• [Assignment]: Produce an exact copy of the lines below, starting at the first and ending with the line containing "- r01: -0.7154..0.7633".

• [Data shown]:
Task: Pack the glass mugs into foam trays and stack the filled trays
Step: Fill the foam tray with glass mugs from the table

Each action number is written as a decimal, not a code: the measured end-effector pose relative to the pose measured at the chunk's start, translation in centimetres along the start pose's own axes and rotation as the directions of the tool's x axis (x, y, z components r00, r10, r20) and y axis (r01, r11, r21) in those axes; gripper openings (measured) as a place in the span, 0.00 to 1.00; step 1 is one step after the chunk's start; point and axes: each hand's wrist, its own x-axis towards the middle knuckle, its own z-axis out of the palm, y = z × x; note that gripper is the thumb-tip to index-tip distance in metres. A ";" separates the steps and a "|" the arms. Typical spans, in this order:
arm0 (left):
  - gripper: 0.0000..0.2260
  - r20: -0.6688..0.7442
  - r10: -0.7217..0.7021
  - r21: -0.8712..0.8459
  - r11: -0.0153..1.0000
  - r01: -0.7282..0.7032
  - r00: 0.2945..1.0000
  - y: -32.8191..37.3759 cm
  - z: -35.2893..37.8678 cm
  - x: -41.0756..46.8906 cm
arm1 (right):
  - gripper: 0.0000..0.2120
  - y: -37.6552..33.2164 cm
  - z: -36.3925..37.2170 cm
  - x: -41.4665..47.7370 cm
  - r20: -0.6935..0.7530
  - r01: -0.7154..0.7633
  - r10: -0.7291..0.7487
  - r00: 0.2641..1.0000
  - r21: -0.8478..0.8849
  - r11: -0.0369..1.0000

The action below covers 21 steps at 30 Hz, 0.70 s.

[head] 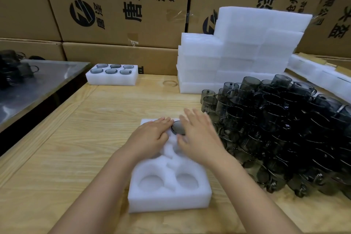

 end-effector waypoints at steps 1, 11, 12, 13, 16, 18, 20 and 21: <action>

• [Written answer]:
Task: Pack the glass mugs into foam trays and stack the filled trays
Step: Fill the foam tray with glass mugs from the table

Each action number is written as a decimal, not a code: the measured end-effector pose relative to the pose measured at the chunk's start, translation in centimetres along the start pose's own axes and rotation as the directions of the tool's x axis (x, y, z components r00, r10, r20) and y axis (r01, r11, r21) in those axes; gripper openings (measured) as a place in the span, 0.00 to 1.00; step 1 is one step after the chunk's start; point and axes: each hand's wrist, its own x-axis towards the middle knuckle, its own z-axis out of the palm, y = z × x; note that gripper is the thumb-tip to index-tip distance in metres. A ";" separates the steps and a "|" the arms. Typical spans, in this order:
arm0 (left):
  - gripper: 0.0000..0.2260
  - r20: -0.6688..0.7442
  - r10: -0.7217..0.7021
  - r21: -0.8712..0.8459
  - r11: -0.0153..1.0000
  - r01: -0.7282..0.7032
  - r00: 0.2945..1.0000
  - y: -32.8191..37.3759 cm
  - z: -35.2893..37.8678 cm
  - x: -41.0756..46.8906 cm
arm1 (right):
  - gripper: 0.0000..0.2120
  - y: -37.6552..33.2164 cm
  - z: -36.3925..37.2170 cm
  - x: -41.4665..47.7370 cm
  - r20: -0.6935..0.7530
  - r01: -0.7154..0.7633

There is no more to this answer.